Он сам был очень хорошим художником. И может быть, именно благодаря этому я в какой-то момент вдруг ощутила, что вот то индивидуальное, что есть во мне, что именно я вижу, что именно я произвожу, я, а не кто-то другой, – это как раз и ценность. Он очень хорошо умел дать почувствовать вот эту ценность. И мы из его мастерской вышли все разные. Потому что он не подминал под себя, а развивал то, что есть.
А ИЗ МАСТЕРОВ?
– Александр Иванов, Венецианов, Пьеро де ла Франческо. Де ла Франческо – это моя давняя глубокая любовь. Я на него совершенно не похожа. Он очень глубокий, философский, тонкий. Для меня он самый лучший художник, хотя люблю я многих.

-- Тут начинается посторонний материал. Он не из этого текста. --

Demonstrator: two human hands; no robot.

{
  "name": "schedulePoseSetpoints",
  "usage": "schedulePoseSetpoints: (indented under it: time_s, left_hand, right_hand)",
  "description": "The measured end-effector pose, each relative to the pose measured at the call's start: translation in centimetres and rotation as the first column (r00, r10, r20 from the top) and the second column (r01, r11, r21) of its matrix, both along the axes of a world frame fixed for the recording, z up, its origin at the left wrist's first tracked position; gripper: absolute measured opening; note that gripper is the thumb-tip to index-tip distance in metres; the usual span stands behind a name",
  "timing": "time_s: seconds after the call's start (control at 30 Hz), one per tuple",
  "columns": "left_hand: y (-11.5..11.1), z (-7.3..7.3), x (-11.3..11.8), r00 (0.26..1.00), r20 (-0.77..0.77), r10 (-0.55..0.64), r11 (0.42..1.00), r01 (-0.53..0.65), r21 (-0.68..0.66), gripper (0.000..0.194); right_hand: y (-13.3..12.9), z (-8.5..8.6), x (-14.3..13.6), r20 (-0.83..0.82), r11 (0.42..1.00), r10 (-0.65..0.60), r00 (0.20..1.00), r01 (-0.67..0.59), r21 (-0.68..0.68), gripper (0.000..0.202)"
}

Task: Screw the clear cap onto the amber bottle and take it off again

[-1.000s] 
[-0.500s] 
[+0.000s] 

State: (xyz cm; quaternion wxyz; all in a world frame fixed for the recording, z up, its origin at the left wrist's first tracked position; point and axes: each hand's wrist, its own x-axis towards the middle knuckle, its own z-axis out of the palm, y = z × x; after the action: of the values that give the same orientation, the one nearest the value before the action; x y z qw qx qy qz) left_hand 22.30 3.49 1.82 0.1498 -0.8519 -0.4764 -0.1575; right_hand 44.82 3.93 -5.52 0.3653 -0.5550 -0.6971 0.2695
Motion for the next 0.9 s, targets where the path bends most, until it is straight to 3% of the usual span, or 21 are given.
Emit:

ЧТО НУЖНО, ЧТОБЫ ДОБИТЬСЯ УСПЕХА?
– Ну, всем, наверное, нужно разное. Но художнику, как мне кажется, нужно поощрение. И нужно хоть какое-то признание.
Нужно иметь возможность многое видеть, как мне кажется. Для меня, например, очень важны путешествия. Потому что путешествия – это пейзажи, музеи, люди наконец. Это общение с другими людьми, с принципиально иными – у которых другой взгляд, другая точка зрения. Очень важно постоянное постижение чего-то нового.
ЛЮДИ ЛЮБЯТ ОБЩАТЬСЯ С ХУДОЖНИКАМИ?
– Безусловно. Но у нас к художникам более уважительное отношение, чем за границей. На Западе мы для них немного странный народ, что-то вроде сумасшедших. У них ведь считается несчастьем, если кто-то в семье решит посвятить свою жизнь рисованию. Потому что художник непременно будет бедствовать, а значит, родственники должны будут ему помогать.
ВЫ НЕ БЫЛИ РАЗОЧАРОВАНЫ ПРОФЕССИЕЙ?
– Нет. Я вообще считаю, что я счастливый человек. Сколько людей не слышат музыку, не могут прочесть книгу, не видят. А я вот вижу. Я вчера поймала машину, так вот водитель словоохотливый попался. Говорит, какая скука этот Пушкин… Ну ведь несчастный же человек! Его ужасно жалко, потому что он лишен восприятия прекрасного. А я – вижу. Я смотрю на вас и думаю, как вы красиво устроены, как интересно вас рисовать. Я все время улавливаю что-то особенное, какую-то особенную красоту. Но главное – я до сих пор могу каждый день работать. Это самое большое счастье.
ЛИВШИЦ
Татьяна Исааковна
Родилась в 1925 г.
в Москве. В 1944 г. окончила Московскую среднюю художественную школу, ныне Московский художественный академический лицей.
В 1951 г. окончила Московский государственный художественный институт им. В.И. Сурикова, мастерская А.М. Грицая.
Училась у Н.М. Чернышева. Член МОСХ с 1958 г.
Постоянно участвует
в московских, всероссийских, всесоюзных и международных выставках.
В 1993 г. состоялась персональная выставка художницы
(Кузнецкий мост, 20).
В 2005 г. – в зале Московского союза художников (Старосадский, 5).
Многие работы находятся в музеях страны,
а также в частных собраниях России,
Дании, Италии, США и др. Художница работает
в жанре пейзажа, портрета, натюрморта.